Airbus-Chef rechnet bis 2023 mit Lieferkettenproblemen

Auch Mangel an Arbeitskräften bei Zulieferern problematisch

Airbus-Chef rechnet bis 2023 mit Lieferkettenproblemen

Airbus-Chef rechnet bis 2023 mit Lieferkettenproblemen

Der Chef des Flugzeugbauers Airbus Guillaume Faury rechnet bis ins kommende Jahr mit Engpässen in der Lieferkette. Mit einer Besserung sei ab Mitte kommenden Jahres zu rechnen, sagte er am Rande der Luftfahrtausstellung ILA in Berlin, "aber keiner weiß das, ich habe keine Glaskugel". In der Vergangenheit hätten Krisen zumeist 12 bis 18 Monate gedauert.

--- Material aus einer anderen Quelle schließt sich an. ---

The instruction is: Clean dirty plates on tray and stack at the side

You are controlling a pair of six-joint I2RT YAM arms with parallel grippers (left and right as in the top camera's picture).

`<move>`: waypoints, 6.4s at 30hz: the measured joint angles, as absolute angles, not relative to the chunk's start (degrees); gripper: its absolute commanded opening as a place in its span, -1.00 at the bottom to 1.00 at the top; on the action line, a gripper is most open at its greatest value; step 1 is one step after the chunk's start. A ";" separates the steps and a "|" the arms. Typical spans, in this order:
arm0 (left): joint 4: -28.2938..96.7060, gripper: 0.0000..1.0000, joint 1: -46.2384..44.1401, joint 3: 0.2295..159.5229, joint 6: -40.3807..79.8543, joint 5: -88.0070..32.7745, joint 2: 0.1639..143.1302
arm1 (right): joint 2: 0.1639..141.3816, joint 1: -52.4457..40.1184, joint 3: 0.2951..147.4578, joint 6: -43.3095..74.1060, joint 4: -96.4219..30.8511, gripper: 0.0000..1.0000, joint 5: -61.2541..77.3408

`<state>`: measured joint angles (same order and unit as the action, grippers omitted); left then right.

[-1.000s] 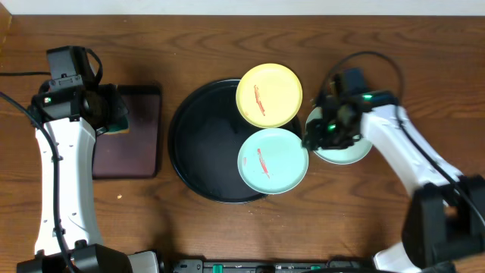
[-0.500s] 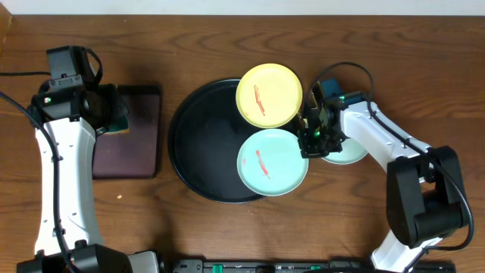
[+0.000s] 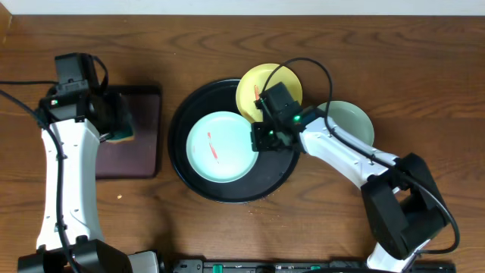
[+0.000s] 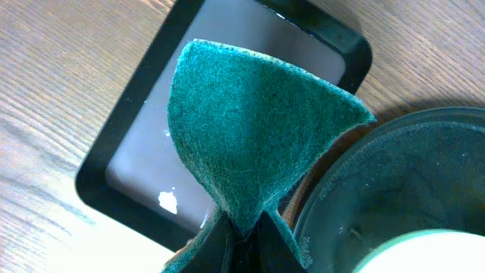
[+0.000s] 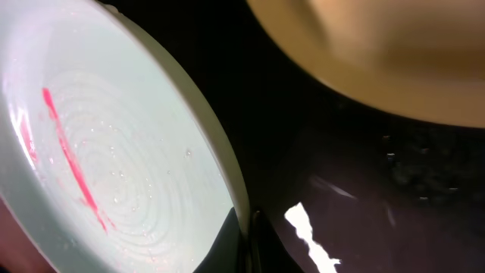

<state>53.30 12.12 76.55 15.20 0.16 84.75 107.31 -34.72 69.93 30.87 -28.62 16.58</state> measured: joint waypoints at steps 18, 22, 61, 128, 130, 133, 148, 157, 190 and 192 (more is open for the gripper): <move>51.57 -0.85 -8.34 76.51 19.18 -1.43 91.64 | 113.84 -34.89 70.46 36.56 -28.53 -0.98 17.15; 51.57 -0.85 -12.78 76.49 20.99 -4.45 96.75 | 113.84 -34.89 70.46 36.67 -28.53 -0.98 17.15; 38.50 -0.86 -20.84 65.39 21.52 -2.59 104.99 | 113.89 -34.96 70.46 36.86 -28.23 -0.98 17.58; 53.39 -0.85 8.51 72.05 25.67 9.37 85.76 | 103.72 -40.88 83.00 19.07 -40.95 -0.98 -3.68; 53.39 -0.85 9.69 72.05 25.23 8.84 85.76 | 101.23 -42.57 83.70 16.88 -41.36 -0.98 -9.58; 53.34 -0.85 10.87 72.05 23.38 5.58 85.78 | 97.78 -45.23 83.74 13.91 -41.39 -0.98 -18.90; 53.25 -0.85 11.92 72.05 20.47 -2.87 86.63 | 92.60 -59.44 83.81 -0.14 -28.67 -0.98 -59.92; 53.17 -0.85 11.92 72.05 20.23 -3.09 86.63 | 92.60 -62.61 83.90 -13.56 -11.49 -0.98 -73.80; 53.36 -0.85 11.92 72.05 19.59 -3.09 86.63 | 92.51 -25.63 84.27 18.68 -44.27 -0.98 10.63; 53.36 -0.85 11.92 72.05 19.59 -3.11 86.63 | 92.51 -20.64 84.27 18.90 -46.24 -0.98 14.46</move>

Boeing-Chef Dave Calhoun hatte am Mittwoch erklärt, er rechne damit, dass die Probleme noch bis Ende 2023 anhielten. Dabei gehe es auch um einen Mangel an Arbeitskräften bei kleinen und mittelgroßen Zulieferern. Boeing habe eine große und komplizierte Lieferkette. Der Konzern hatte im Mai mitgeteilt, die Produktion seiner 737-Maschinen sei durch Engpässe bei Kabelanschlüssen eingeschränkt. Einige Boeing-Kunden seien zudem zur Streichung von Flügen gezwungen gewesen, weil es an Personal für die Erholung nach der Pandemie gefehlt habe.